INSTRUCTIONS TO FOLLOW:
The result should be the listing below, restated exactly, with its pictures left out.

DATASET CONTENT section start

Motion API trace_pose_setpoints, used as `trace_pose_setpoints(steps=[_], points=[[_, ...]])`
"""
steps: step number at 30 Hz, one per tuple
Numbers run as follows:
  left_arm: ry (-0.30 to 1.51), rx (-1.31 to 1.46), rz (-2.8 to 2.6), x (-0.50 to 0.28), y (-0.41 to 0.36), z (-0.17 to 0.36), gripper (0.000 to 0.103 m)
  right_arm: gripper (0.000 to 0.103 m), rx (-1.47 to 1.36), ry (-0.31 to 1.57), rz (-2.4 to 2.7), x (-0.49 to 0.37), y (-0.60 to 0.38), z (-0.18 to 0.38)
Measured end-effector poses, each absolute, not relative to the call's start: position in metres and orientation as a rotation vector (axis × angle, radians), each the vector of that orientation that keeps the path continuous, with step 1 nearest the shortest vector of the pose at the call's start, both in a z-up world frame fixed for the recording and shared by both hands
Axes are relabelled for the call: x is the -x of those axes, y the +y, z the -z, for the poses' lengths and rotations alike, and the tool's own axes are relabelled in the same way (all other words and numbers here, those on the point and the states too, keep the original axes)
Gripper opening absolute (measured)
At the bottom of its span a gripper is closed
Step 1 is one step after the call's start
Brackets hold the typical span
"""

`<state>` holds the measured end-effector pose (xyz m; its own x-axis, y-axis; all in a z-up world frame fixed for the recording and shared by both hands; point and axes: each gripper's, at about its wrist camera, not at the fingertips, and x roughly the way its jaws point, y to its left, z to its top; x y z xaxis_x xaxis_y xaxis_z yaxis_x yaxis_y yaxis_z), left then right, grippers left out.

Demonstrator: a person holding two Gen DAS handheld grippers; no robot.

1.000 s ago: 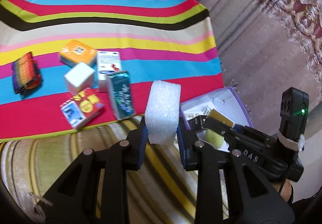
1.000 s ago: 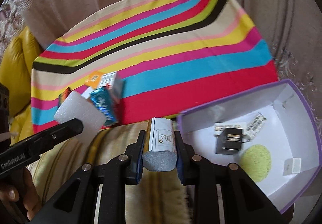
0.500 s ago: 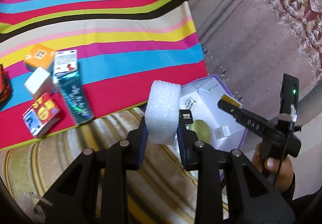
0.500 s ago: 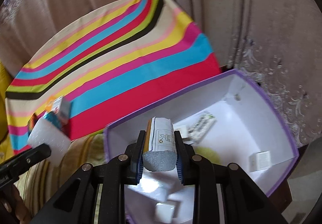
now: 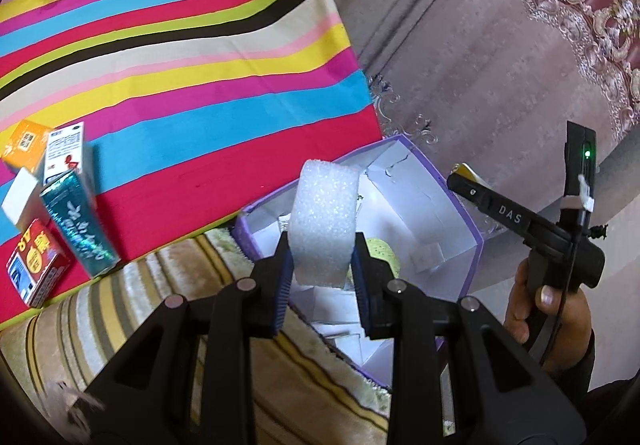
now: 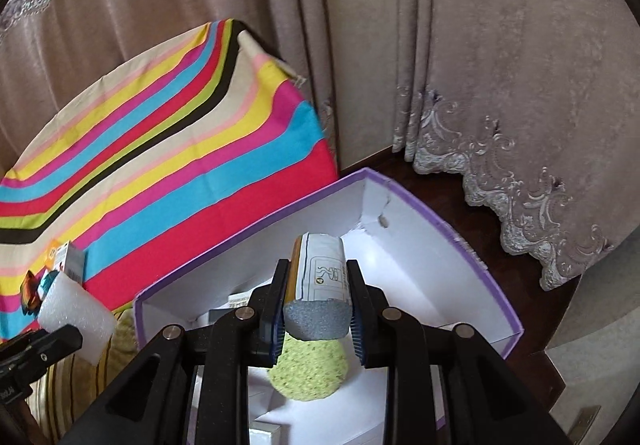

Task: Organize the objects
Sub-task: 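Carry the foam block and grey-white roll to the purple-rimmed box and release them, then move both grippers back toward the boxes on the table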

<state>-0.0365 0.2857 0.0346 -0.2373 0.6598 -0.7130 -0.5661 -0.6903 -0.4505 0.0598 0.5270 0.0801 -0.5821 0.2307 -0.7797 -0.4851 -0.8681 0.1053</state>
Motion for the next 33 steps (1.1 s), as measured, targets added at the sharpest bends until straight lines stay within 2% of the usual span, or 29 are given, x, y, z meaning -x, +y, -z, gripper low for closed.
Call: trace_pose_setpoints(steps=[2,4,7,9,12,16,18,21,27,33], points=[[-0.125,1.215,-1.987,0.036,0.288,-0.035,0.033,0.029,1.13,0.439,-2.434,-0.062,0.529,-0.081],[-0.128,1.222,-1.985,0.037,0.29,-0.035,0.043,0.032,1.126,0.449,-2.426,-0.062,0.534,-0.081],[-0.143,1.222,-1.99,0.037,0.287,-0.035,0.055,0.042,1.119,0.455,-2.42,-0.065,0.536,-0.081],[-0.155,1.217,-1.996,0.038,0.285,-0.036,0.058,0.049,1.113,0.455,-2.423,-0.065,0.535,-0.082],[-0.152,1.206,-2.016,0.036,0.283,-0.038,0.063,0.053,1.108,0.427,-2.431,-0.062,0.53,-0.085],[-0.081,1.149,-2.102,0.031,0.283,-0.049,0.076,0.062,1.094,0.382,-2.432,-0.06,0.522,-0.09],[0.004,1.127,-2.189,0.028,0.284,-0.056,0.079,0.074,1.075,0.365,-2.435,-0.06,0.518,-0.094],[0.089,1.141,-2.294,0.028,0.284,-0.058,0.079,0.084,1.037,0.297,-2.425,-0.058,0.508,-0.101],[0.212,1.026,-2.407,0.023,0.274,-0.066,0.082,0.09,1.007,0.174,-2.434,-0.05,0.482,-0.114],[0.201,0.892,-2.507,0.024,0.246,-0.077,0.088,0.09,0.939,0.048,-2.476,-0.043,0.448,-0.123]])
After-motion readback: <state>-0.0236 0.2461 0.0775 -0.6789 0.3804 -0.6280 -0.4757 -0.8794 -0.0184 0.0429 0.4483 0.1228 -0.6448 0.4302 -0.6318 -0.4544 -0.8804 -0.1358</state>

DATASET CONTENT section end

TASK ANSWER:
Motion API trace_pose_setpoints, used as `trace_pose_setpoints(steps=[_], points=[[_, ...]])`
"""
steps: step number at 30 Hz, one per tuple
Numbers run as follows:
  left_arm: ry (-0.30 to 1.51), rx (-1.31 to 1.46), rz (-2.8 to 2.6), x (-0.50 to 0.28), y (-0.41 to 0.36), z (-0.17 to 0.36), gripper (0.000 to 0.103 m)
  right_arm: gripper (0.000 to 0.103 m), rx (-1.47 to 1.36), ry (-0.31 to 1.57), rz (-2.4 to 2.7), x (-0.49 to 0.37), y (-0.60 to 0.38), z (-0.18 to 0.38)
Measured end-effector poses, each absolute, not relative to the call's start: position in metres and orientation as a rotation vector (axis × angle, radians), each the vector of that orientation that keeps the path continuous, with step 1 nearest the shortest vector of the pose at the call's start, both in a z-up world frame fixed for the recording and shared by both hands
Axes are relabelled for the call: x is the -x of those axes, y the +y, z the -z, for the poses' lengths and rotations alike, and the tool's own axes are relabelled in the same way (all other words and numbers here, those on the point and the states too, keep the original axes)
Gripper opening absolute (measured)
At the bottom of its span a gripper is closed
Step 1 is one step after the call's start
Brackets hold the typical span
"""

`<state>` holds the measured end-effector pose (xyz m; its own x-axis, y-axis; all in a z-up world frame fixed for the recording and shared by both hands; point and axes: each gripper's, at about its wrist camera, not at the fingertips, and x roughly the way its jaws point, y to its left, z to its top; x y z xaxis_x xaxis_y xaxis_z yaxis_x yaxis_y yaxis_z), left then right, grippers left out.

Demonstrator: a person holding two Gen DAS handheld grippers; no robot.

1.000 s ago: 
1.000 s ago: 
0.500 s ago: 
0.500 s ago: 
now: 
now: 

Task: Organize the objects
Sub-task: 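Carry the foam block and grey-white roll to the purple-rimmed box and release them, then move both grippers back toward the boxes on the table
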
<state>-0.0365 0.2857 0.0346 -0.2373 0.6598 -0.7130 -0.5661 -0.6903 -0.4505 0.0598 0.5270 0.0801 -0.5821 0.2307 -0.7797 -0.4851 -0.8681 0.1053</state>
Motion for the next 33 steps (1.1 s), as measured, targets added at the sharpest bends until straight lines stay within 2% of the usual span, or 29 are given, x, y, z meaning -x, +y, -z, gripper low for closed.
Call: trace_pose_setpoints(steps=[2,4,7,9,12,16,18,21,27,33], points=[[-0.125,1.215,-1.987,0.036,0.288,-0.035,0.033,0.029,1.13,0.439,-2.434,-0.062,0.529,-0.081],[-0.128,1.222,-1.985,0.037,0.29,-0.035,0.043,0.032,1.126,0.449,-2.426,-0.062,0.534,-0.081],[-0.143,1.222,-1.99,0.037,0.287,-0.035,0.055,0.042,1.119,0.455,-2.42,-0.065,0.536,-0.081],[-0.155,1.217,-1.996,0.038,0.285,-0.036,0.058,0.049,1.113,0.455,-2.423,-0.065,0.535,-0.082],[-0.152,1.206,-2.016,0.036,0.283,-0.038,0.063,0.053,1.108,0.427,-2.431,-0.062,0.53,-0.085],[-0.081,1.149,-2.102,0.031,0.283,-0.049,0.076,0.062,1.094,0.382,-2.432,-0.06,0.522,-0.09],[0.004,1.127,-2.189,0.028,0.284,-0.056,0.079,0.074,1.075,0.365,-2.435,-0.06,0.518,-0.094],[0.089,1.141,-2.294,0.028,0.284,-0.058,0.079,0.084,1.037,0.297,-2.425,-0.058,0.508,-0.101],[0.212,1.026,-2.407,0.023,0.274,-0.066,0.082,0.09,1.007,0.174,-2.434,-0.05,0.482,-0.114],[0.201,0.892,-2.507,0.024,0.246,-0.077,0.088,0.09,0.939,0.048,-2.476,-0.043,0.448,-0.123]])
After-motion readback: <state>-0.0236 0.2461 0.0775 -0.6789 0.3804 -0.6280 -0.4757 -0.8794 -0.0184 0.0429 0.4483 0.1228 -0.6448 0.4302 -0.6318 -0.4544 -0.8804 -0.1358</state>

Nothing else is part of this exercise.